YOUR GOAL: Starting at the line that contains "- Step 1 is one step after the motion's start" in the listing below, write out every line word for word until you have written the line that contains "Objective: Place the".

/---

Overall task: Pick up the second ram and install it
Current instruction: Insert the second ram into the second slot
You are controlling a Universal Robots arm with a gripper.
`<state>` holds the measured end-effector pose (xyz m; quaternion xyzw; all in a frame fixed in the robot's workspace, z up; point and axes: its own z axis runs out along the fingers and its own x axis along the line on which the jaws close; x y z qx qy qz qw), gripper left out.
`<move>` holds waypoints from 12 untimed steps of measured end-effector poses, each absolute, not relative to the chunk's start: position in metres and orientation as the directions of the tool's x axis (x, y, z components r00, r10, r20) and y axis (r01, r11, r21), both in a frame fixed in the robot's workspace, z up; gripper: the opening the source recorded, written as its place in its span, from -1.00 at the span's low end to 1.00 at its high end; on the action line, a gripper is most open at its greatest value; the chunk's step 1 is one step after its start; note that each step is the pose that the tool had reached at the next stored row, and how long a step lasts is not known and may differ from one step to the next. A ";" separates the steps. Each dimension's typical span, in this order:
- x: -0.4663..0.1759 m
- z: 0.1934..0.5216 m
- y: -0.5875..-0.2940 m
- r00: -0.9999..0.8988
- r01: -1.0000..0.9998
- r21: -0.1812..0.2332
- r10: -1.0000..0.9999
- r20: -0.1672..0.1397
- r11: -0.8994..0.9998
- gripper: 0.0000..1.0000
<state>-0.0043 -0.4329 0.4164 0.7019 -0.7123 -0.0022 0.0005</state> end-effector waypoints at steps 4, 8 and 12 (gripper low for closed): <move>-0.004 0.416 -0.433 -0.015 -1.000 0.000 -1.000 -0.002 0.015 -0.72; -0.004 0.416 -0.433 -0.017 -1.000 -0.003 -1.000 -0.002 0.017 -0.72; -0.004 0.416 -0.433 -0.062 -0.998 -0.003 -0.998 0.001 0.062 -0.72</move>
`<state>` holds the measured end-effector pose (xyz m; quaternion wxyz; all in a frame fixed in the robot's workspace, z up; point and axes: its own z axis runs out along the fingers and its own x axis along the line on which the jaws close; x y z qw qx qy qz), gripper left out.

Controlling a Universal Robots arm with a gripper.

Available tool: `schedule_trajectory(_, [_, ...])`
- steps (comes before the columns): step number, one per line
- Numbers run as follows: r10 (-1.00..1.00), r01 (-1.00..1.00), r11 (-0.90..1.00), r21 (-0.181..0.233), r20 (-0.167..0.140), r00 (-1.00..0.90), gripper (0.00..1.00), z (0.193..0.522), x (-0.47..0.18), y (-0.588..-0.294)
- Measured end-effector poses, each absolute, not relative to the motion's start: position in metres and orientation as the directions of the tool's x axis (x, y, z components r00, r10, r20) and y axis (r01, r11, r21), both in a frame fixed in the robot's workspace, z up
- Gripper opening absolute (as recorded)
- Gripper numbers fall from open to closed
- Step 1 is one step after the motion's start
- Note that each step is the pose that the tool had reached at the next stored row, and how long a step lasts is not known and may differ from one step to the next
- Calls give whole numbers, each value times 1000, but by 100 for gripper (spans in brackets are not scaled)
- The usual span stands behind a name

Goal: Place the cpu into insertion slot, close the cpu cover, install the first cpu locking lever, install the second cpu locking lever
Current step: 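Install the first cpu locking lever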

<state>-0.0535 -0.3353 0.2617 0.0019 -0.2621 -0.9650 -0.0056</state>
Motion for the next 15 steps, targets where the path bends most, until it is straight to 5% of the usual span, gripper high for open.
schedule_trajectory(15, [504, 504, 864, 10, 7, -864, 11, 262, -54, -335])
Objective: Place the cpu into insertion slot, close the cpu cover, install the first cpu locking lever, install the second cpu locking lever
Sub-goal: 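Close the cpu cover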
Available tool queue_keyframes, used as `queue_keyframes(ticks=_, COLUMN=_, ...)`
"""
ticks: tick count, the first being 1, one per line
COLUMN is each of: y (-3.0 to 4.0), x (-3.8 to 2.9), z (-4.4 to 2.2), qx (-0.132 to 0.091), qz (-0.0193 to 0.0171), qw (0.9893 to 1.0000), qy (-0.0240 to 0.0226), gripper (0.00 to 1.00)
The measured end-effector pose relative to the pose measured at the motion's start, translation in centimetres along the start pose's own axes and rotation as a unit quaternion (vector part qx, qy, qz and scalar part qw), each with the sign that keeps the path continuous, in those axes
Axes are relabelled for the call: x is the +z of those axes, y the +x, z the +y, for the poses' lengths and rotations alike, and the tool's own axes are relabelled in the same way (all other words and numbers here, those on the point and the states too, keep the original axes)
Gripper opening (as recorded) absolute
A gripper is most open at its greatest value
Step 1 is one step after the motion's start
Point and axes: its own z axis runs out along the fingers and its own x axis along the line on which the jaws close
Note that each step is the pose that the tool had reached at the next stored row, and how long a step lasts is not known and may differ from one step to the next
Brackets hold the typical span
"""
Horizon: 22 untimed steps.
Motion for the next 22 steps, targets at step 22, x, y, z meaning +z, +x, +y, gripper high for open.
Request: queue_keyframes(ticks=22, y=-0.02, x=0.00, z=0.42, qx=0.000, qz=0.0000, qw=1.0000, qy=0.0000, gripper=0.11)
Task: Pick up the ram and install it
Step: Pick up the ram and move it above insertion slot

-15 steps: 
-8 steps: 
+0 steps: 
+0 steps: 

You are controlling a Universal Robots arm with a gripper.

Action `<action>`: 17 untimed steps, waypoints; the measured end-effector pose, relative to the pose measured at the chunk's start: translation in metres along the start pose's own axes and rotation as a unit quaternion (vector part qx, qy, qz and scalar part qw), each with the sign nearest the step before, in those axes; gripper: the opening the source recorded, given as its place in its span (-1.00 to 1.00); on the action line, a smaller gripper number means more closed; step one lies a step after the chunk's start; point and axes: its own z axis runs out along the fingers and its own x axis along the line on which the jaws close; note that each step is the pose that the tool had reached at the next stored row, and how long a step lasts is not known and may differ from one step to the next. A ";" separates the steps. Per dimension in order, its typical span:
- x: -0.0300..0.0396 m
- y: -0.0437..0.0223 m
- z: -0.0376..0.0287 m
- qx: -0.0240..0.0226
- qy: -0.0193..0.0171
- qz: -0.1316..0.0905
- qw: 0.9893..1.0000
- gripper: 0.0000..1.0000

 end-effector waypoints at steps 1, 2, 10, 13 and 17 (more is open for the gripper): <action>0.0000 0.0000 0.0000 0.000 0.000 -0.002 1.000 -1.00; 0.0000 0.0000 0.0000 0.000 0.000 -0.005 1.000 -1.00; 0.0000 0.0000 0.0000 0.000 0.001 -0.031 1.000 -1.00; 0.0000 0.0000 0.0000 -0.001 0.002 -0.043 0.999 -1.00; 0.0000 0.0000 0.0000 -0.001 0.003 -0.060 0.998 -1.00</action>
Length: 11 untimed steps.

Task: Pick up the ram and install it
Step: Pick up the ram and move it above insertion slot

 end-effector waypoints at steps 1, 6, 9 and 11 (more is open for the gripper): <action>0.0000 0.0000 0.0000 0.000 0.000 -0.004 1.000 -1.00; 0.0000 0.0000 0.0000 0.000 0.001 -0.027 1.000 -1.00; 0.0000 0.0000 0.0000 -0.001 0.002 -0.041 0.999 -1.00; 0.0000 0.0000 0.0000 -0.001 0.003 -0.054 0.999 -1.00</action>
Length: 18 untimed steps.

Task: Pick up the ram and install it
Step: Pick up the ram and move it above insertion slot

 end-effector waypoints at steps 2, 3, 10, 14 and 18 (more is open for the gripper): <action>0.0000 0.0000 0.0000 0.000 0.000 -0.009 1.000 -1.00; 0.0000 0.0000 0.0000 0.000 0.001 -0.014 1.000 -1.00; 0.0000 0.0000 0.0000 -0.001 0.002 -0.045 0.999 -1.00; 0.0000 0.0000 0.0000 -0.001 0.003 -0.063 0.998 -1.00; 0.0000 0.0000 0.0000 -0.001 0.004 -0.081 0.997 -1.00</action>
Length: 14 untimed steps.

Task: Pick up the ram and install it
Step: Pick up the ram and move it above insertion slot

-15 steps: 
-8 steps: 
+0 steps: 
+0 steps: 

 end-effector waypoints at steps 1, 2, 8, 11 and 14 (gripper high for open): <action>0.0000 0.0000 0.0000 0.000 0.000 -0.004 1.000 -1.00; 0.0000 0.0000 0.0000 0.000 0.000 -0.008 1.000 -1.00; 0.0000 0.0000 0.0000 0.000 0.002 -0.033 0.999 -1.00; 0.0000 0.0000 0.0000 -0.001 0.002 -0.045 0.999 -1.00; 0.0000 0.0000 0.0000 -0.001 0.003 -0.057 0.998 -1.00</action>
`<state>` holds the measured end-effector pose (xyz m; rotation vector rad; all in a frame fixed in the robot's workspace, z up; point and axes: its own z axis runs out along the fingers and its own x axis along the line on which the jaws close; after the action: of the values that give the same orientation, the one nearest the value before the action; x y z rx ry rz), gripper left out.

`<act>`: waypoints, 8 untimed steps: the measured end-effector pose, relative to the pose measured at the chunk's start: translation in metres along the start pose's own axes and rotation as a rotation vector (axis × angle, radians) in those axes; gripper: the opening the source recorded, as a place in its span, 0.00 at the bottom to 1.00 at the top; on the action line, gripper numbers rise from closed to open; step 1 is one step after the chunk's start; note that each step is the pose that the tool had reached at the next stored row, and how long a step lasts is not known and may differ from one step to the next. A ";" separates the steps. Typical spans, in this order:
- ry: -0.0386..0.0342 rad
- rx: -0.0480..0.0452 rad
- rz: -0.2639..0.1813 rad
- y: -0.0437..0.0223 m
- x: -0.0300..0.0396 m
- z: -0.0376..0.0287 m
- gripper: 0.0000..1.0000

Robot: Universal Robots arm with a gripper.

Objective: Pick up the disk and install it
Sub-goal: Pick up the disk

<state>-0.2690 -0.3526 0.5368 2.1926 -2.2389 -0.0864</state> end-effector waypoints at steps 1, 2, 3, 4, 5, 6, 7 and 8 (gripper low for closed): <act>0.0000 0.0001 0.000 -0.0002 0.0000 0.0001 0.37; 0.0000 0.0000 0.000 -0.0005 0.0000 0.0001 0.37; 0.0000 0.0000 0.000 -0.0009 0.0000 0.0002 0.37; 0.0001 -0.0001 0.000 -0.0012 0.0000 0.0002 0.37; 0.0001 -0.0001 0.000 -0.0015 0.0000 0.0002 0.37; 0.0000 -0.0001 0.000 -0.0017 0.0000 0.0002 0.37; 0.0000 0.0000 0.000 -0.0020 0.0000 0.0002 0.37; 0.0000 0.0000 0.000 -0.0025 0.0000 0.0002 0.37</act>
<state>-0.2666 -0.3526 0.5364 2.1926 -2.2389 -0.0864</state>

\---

OUTPUT:
- Step 1 is one step after the motion's start
- Note that each step is the pose that the tool had reached at the next stored row, and how long a step lasts is not known and may differ from one step to the next
- Calls give whole numbers, each value times 1000, but by 100 for gripper (spans in brackets are not scaled)
- The usual span stands behind a name

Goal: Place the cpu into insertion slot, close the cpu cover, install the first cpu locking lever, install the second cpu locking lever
Current step: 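Install the first cpu locking lever
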
<state>-0.0535 -0.3353 0.2617 0.0019 -0.2621 -0.9650 -0.0056</state>
Motion for the next 15 steps, targets where the path bends most, until it is straight to 5% of the usual span, gripper high for open.
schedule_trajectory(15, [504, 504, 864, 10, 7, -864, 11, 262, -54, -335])
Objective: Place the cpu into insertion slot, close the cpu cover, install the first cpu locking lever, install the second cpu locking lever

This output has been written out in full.